Data source and processing
RNA-sequencing data of LIHC cases were retrieved from the TCGA repository [31], which were operated on the Illumina HiSeq RNA‐Seq platform. The corresponding clinical data including survival time, TNM classification information, risk factors, etc. were also downloaded. The data contained 424 samples, of which 50 were normal, and 374 were primary hepatocellular carcinoma. The use and acquisition of these data are according to TCGA data access policies and publication guidelines.
The human general transfer format obtained from the ensemble website [32] was used to match the ensemble name of mRNA and long non-coding RNA. Clinical samples without precise outcome or follow-up time less than 30 days were excluded from our study.
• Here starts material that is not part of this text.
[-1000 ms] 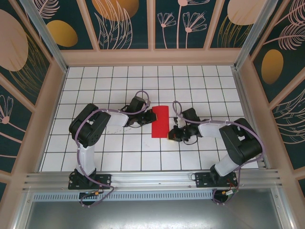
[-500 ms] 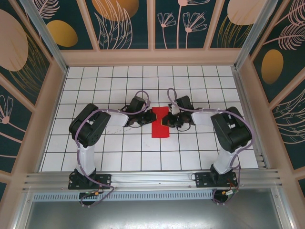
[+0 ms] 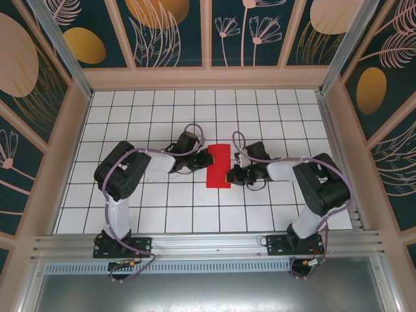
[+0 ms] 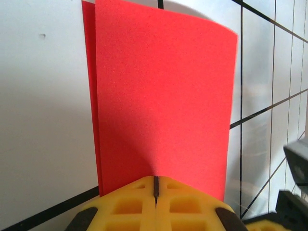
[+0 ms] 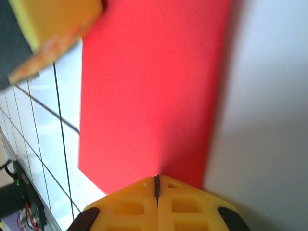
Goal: Fold a paper plane with a square sheet of paper (pick it up from the middle)
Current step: Fold the square sheet of paper in half at the center of the table.
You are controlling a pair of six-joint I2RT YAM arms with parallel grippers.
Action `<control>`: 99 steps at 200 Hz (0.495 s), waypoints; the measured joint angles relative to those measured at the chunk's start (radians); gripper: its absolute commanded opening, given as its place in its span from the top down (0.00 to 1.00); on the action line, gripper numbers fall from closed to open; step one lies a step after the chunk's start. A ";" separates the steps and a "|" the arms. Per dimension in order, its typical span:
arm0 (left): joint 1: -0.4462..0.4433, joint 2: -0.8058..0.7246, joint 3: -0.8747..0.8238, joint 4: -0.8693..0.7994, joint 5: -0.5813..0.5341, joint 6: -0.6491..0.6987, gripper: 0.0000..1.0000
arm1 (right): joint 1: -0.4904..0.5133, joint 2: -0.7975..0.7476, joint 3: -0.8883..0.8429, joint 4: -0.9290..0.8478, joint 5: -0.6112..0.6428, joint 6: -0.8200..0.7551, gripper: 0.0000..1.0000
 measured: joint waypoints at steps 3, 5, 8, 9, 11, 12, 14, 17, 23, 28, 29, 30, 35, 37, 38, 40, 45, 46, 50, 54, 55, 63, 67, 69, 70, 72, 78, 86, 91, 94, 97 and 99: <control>0.000 0.000 0.000 0.000 0.000 0.000 1.00 | 0.000 -0.012 -0.008 -0.013 0.000 -0.002 1.00; 0.000 0.000 0.001 0.000 0.000 0.000 1.00 | 0.000 -0.017 -0.010 -0.018 0.000 -0.003 1.00; 0.000 0.000 0.001 -0.001 0.000 0.000 1.00 | -0.001 -0.026 -0.016 -0.031 0.000 -0.005 1.00; 0.000 0.000 0.001 -0.001 0.000 0.000 1.00 | -0.002 -0.029 -0.017 -0.034 0.000 -0.005 1.00; 0.000 0.000 0.001 -0.001 0.000 0.000 1.00 | -0.004 -0.036 -0.019 -0.044 0.001 -0.005 1.00; 0.000 0.000 0.001 -0.001 0.000 0.000 1.00 | -0.004 -0.038 -0.020 -0.047 0.001 -0.005 1.00; 0.000 0.000 0.001 -0.001 0.000 0.000 1.00 | -0.004 -0.043 -0.022 -0.055 0.000 -0.005 1.00; 0.000 0.000 0.002 -0.001 0.000 0.000 1.00 | -0.007 -0.052 -0.024 -0.066 0.000 -0.005 1.00; 0.000 0.000 0.002 -0.002 0.000 0.000 1.00 | -0.014 -0.068 -0.026 -0.087 0.001 -0.004 1.00; 0.000 0.000 0.002 -0.002 0.000 0.000 1.00 | -0.021 -0.080 -0.025 -0.098 0.003 -0.003 1.00; 0.000 0.000 0.002 -0.002 0.000 0.000 1.00 | -0.022 -0.083 -0.025 -0.098 0.003 -0.003 1.00; 0.000 0.000 0.002 -0.002 0.000 0.000 1.00 | -0.025 -0.087 -0.024 -0.100 0.005 -0.003 1.00; 0.000 0.000 0.002 -0.002 0.000 0.000 1.00 | -0.034 -0.100 -0.021 -0.105 0.006 -0.001 1.00; 0.000 0.000 0.002 -0.002 0.000 0.000 1.00 | -0.037 -0.104 -0.020 -0.105 0.007 0.000 1.00; 0.000 -0.001 0.002 -0.002 0.000 0.000 1.00 | -0.040 -0.107 -0.018 -0.106 0.008 0.000 1.00; 0.000 -0.001 0.002 -0.003 0.000 0.000 1.00 | -0.043 -0.112 -0.016 -0.107 0.008 0.002 1.00; 0.000 -0.001 0.002 -0.003 0.000 0.001 1.00 | -0.051 -0.120 -0.005 -0.108 0.012 0.004 1.00; 0.000 -0.002 0.002 -0.003 0.000 0.000 1.00 | -0.053 -0.121 -0.003 -0.108 0.013 0.005 1.00; 0.000 -0.002 0.003 -0.005 0.000 0.001 1.00 | -0.059 -0.123 0.012 -0.107 0.016 0.008 1.00; 0.000 -0.002 0.003 -0.006 0.000 0.001 1.00 | -0.063 -0.123 0.029 -0.105 0.018 0.015 1.00; 0.000 -0.002 0.003 -0.006 0.000 0.001 1.00 | -0.063 -0.122 0.032 -0.104 0.019 0.015 1.00; 0.000 -0.002 0.005 -0.008 0.000 0.001 1.00 | -0.066 -0.111 0.067 -0.092 0.027 0.023 1.00; 0.000 -0.002 0.006 -0.009 0.000 0.001 1.00 | -0.066 -0.101 0.088 -0.082 0.027 0.027 1.00; 0.000 -0.002 0.005 -0.009 0.000 0.001 1.00 | -0.065 -0.093 0.100 -0.076 0.030 0.029 1.00; 0.000 -0.002 0.006 -0.009 0.000 0.001 1.00 | -0.064 -0.089 0.103 -0.074 0.030 0.029 1.00; 0.000 -0.002 0.006 -0.009 0.000 0.001 1.00 | -0.063 -0.081 0.115 -0.069 0.029 0.030 1.00; 0.000 -0.002 0.005 -0.010 0.000 0.001 1.00 | -0.060 -0.053 0.146 -0.052 0.031 0.034 1.00; 0.000 -0.002 0.006 -0.010 0.000 0.001 1.00 | -0.053 -0.005 0.189 -0.029 0.034 0.041 1.00; 0.000 -0.002 0.006 -0.010 0.000 0.001 1.00 | -0.049 0.027 0.211 -0.014 0.035 0.044 1.00; 0.000 -0.002 0.006 -0.010 0.000 0.001 1.00 | -0.047 0.042 0.222 -0.008 0.036 0.045 1.00; 0.000 -0.002 0.005 -0.010 0.000 0.001 1.00 | -0.044 0.060 0.231 0.001 0.036 0.048 1.00; 0.000 -0.002 0.006 -0.010 0.000 0.001 1.00 | -0.042 0.071 0.237 0.005 0.035 0.050 1.00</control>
Selection of immune-related long non-coding RNAs
Two gene sets “immune response” and “immune system process” were acquired from the Molecular Signatures Database [33] and then employed to identify the immune-related genes of LIHC samples. Afterward, these genes were fitted into correlation analysis using “limma” packages and “cor function” in R to find the correlated lncRNAs, with the filter criteria set to absolute cor (corresponding coefficients) > 0.4, adjust P value < 0.001. Then the network was visualized by Cytoscape software [34]. In this study, lncRNAs failed to meet the following conditions were deleted: (1). exhibited expression (FPKM ≥ 1) in at least 50% of the LIHC samples; (2). exhibited no fluctuation in expression levels between samples [35].
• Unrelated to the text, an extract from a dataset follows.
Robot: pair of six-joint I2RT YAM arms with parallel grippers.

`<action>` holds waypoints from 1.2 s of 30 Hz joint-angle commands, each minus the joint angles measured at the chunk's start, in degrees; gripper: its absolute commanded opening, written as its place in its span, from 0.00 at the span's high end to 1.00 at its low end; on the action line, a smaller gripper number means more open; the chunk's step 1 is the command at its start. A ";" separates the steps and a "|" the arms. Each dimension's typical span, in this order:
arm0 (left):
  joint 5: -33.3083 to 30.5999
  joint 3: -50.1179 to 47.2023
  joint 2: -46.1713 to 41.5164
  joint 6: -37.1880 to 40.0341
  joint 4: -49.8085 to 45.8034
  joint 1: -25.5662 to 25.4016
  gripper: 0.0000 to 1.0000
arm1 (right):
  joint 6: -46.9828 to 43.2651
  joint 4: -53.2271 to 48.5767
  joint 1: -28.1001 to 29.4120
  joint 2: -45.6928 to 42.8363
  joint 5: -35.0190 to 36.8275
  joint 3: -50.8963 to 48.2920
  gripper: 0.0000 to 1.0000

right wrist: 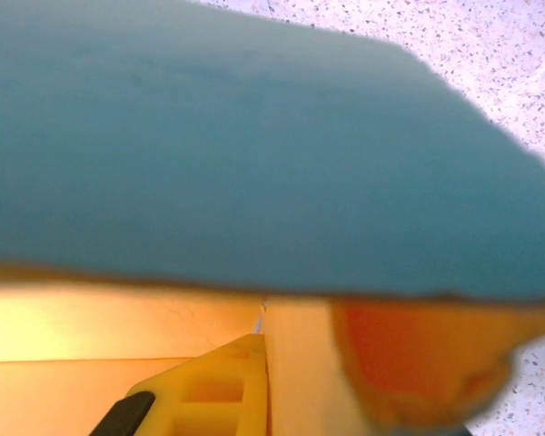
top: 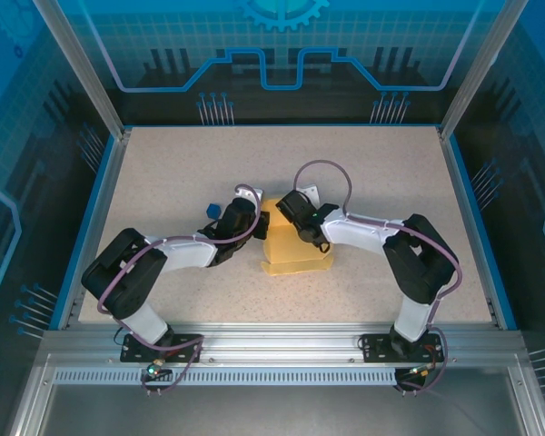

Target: Fold the paper box

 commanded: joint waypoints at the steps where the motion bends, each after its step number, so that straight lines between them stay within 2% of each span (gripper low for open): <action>1: -1.97 0.95 -1.47 1.03 1.72 0.42 0.88 | -3.66 -9.96 -0.30 1.71 6.66 -0.37 0.89; 13: -2.01 0.95 -1.44 1.07 1.55 0.37 0.88 | -7.27 -3.34 -0.77 -7.86 -7.43 -2.39 0.76; 22: -1.74 1.04 -1.12 0.94 1.63 0.36 0.87 | -6.94 -0.92 -1.60 -11.15 -15.52 -2.63 0.56; 28: -1.84 1.05 -1.17 0.99 1.63 0.36 0.88 | -5.78 -0.20 -2.72 -13.19 -18.47 -2.92 0.48; 31: -1.73 1.11 -1.21 0.98 1.70 0.36 0.88 | -4.64 -1.27 -3.21 -13.61 -17.30 -2.48 0.50; 36: -1.53 1.13 -1.08 0.91 1.77 0.40 0.88 | -3.74 -3.26 -3.48 -12.31 -13.58 -1.12 0.61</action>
Construction of prognostic lncRNA signature and statistical analysis
Univariate cox regression analysis was performed to select a subset of candidate lncRNAs, whose expression level and patient’s overall survival (OS) are closely associated (P < 0.001). Afterward, a multivariate cox regression analysis was conducted to screen these candidates to build the prognostic lncRNA model. The formulae of the risk score were given below. Based on the cut-off of risk score, tumor specimens were divided into high-risk group and low-risk group. Kaplan-Meier survival method was used to calculate the survival rate. Receiver Operating Characteristic curve (ROC) was carried out to assess the effectiveness of this lncRNA model. Akaike Information Criterion (AIC) was adopted in the optimization process. All analyses were implemented using the following packages “survival”, “survminer”, “survival ROC”, “pheatmap” on R platform.
lncRNA risk score = |cor|* expression value
risk score of samples = ∑ (lncRNA risk score)
Clinical feature analysis of lncRNA signature
Based on the foregoing analyses, we obtained the expression matrix of lncRNA biomarkers in LIHC patients and then combined the expression data with clinical information. Subsequently, clinical features such as T-stage (tumor), G-stage (histologic grade) and S-stage (pathological stage) were analyzed to investigate the correlation between these clinic factors and expression of lncRNA biomarkers (P < 0.05) using “ggpubr” package in R.
Gene set enrichment analysis
Gene set enrichment analysis (GSEA) was applied to figure out the underlying mechanism between risk scores, which were derived from the co-expression analysis. Two immune gene sets “immune system process” (M13664 Genes annotated by the GO term GO:0002376), “immune response” (M19817 Genes annotated by the GO term GO:0006955) mentioned above were downloaded from MsigDB database as reference gene sets. The enrichment results were considered statistically significant at a level of FDR < 0.25.
Principal component analysis
Principal component analysis was employed to show the cluster of samples with risk scores separated by different levels of six-lncRNA signature, immune lncRNAs, immune-related genes, and all genes, respectively. The expression matrixes were pre-processed before PCA analysis. De-duplication via taking an average value and disregarded the data exhibited no fluctuation in expression level. Graphs displayed first, second and third major components (PC1, PC2, PC3) in three dimensions. The “limma”, “scatterplot3d” packages were conducted in the analysis.
Statistics
Mean ± standard deviation (SD) was used for data expression. Two‐group comparisons were analyzed by student’s t-test, while multi‐group comparisons were analyzed via one-way ANOVA. Spearman’s correlation analysis was performed to evaluate expression correlation. Kaplan Meier analysis was carried out to analyze overall survival. P value < 0.05 was considered statistically significant.